**Problem**
Only the lines from the one containing "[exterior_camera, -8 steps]" through the final line of the material below should be output, exactly as they stand.

**Supplied information**
•••••

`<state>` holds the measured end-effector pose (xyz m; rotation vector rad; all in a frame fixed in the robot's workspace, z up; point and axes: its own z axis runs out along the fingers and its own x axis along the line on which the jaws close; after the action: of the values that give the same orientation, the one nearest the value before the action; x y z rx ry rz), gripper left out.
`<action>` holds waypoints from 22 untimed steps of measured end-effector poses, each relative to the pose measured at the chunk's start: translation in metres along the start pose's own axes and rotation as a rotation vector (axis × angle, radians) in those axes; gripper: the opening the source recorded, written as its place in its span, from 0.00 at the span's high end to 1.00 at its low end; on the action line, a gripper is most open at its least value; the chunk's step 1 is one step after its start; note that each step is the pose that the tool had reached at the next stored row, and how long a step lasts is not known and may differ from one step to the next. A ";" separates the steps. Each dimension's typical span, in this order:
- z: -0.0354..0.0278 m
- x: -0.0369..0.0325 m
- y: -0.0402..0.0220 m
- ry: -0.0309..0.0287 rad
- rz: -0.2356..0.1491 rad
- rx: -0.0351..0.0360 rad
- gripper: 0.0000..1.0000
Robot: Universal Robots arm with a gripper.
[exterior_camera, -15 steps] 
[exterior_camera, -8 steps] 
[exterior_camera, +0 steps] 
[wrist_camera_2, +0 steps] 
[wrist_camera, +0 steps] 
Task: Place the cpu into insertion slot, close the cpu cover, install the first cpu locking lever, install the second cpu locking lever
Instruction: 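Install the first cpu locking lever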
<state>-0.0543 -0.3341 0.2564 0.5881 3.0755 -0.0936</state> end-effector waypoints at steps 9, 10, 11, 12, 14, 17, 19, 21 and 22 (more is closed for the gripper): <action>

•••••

**Solution to the problem**
[exterior_camera, -8 steps] 
[exterior_camera, +0 steps] 
[wrist_camera_2, +0 steps] 
[wrist_camera, +0 steps] 
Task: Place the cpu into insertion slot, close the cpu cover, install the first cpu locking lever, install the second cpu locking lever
Instruction: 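Install the first cpu locking lever
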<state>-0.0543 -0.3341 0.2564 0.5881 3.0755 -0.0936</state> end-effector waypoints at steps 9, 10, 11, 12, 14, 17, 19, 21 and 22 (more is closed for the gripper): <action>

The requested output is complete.